WORK TO BE COMPLETED - Every line below must be reproduced exactly; no pictures are to be included.

+++

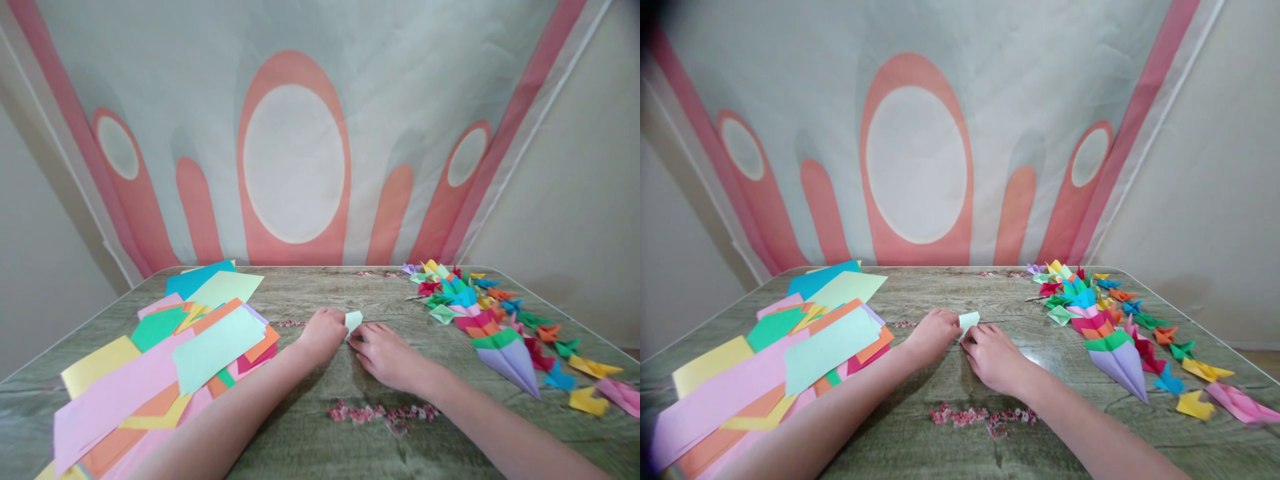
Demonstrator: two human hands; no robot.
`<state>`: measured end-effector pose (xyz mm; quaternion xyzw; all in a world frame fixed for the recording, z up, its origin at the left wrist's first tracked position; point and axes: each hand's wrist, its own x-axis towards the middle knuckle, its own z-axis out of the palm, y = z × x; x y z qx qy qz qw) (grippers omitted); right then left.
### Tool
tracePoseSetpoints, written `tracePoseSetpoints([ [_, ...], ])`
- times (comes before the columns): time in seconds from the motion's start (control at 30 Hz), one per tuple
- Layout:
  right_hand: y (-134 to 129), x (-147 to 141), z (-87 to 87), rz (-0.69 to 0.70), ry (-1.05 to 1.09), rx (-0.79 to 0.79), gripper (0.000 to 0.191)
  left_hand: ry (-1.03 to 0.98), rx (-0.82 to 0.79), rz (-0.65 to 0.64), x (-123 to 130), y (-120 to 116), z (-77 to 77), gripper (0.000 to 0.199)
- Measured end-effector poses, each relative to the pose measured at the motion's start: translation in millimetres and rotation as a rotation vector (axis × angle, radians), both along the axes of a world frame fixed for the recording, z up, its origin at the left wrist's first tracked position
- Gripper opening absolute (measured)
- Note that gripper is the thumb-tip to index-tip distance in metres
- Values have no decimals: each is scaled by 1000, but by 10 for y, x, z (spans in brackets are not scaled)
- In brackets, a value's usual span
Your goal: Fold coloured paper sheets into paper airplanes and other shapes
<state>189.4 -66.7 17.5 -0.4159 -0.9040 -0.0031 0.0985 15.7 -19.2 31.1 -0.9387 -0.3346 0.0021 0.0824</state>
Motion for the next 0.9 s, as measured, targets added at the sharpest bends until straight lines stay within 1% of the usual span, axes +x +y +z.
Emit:
tracePoseSetpoints([
  [0.07,16,12,-21,6,23,7,26,47,23,-31,-2,-25,14,16],
  [0.13,57,41,-67,2,63,19,24,61,35,-34,-9,-58,23,17],
  [0.17,85,60,-98,-7,85,24,24,61,38,-31,-13,-76,27,17],
  [0.27,172,117,-201,-99,161,104,25,66,25,-20,-12,-127,36,19],
  [0.33,214,145,-255,-118,186,144,28,75,12,-4,-1,-152,38,20],
  [0.43,240,164,-296,-111,177,152,29,67,15,12,23,-169,31,23],
  [0.57,245,164,-311,-108,141,136,29,61,6,32,65,-191,3,27],
  [0.7,238,156,-304,-117,107,127,28,80,-20,118,142,-269,-60,29],
  [0.8,214,143,-272,-125,81,123,26,71,-8,174,187,-337,-121,35],
  [0.9,182,124,-215,-123,49,112,28,71,-21,189,198,-362,-169,39],
])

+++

EXERCISE RESULT -
Demonstrator: two human hands; no robot.
`<state>`: measured end-effector pose (xyz mm; quaternion xyzw; all in a world frame fixed for the recording, z up, its origin at the left wrist's first tracked position; point and axes: each hand's wrist, its own x-axis towards the middle knuckle, its own z-axis out of the palm, y = z × x; x y z qx qy qz qw) (grippers omitted); right then left.
### Tool
tracePoseSetpoints, written `tracePoseSetpoints([ [_, ...], ])`
- times (comes before the columns): time in seconds from the motion's start (control at 30 Hz), one per tuple
- Layout:
  right_hand: y (-134 to 129), x (-147 to 141), z (-87 to 87), rz (-0.69 to 0.70), ry (-1.05 to 1.09), rx (-0.79 to 0.79), gripper (0.000 to 0.191)
  left_hand: ry (-1.03 to 0.98), rx (-0.82 to 0.79), rz (-0.65 to 0.64), x (-123 to 130), y (-120 to 116), z (-77 to 77), gripper (0.000 to 0.199)
- Measured end-effector poses, each relative to the pose measured at the motion's start: translation in millimetres and rotation as a rotation vector (axis × angle, radians), both along the axes of a world frame fixed for the recording, z up, its origin at the left wrist's first tracked position
- Gripper opening absolute (measured)
- Note that gripper is the thumb-tip to index-tip distance in metres
- Values have no decimals: each is scaled by 1000, but by 10 for y, x, z (spans in brackets are not scaled)
- In brackets, a value's usual span
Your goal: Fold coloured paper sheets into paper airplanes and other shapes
<state>189.4 -66.7 17.5 -0.4159 -0.9040 -0.0031 0.0985 15.7 -19.2 31.1 -0.9387 -0.3346 0.0021 0.0824</state>
Motion for the next 0.9 s, as measured, targets added at the sharpest bends until straight lines stay within 1% of the usual span, axes +x +y +z.
Emit:
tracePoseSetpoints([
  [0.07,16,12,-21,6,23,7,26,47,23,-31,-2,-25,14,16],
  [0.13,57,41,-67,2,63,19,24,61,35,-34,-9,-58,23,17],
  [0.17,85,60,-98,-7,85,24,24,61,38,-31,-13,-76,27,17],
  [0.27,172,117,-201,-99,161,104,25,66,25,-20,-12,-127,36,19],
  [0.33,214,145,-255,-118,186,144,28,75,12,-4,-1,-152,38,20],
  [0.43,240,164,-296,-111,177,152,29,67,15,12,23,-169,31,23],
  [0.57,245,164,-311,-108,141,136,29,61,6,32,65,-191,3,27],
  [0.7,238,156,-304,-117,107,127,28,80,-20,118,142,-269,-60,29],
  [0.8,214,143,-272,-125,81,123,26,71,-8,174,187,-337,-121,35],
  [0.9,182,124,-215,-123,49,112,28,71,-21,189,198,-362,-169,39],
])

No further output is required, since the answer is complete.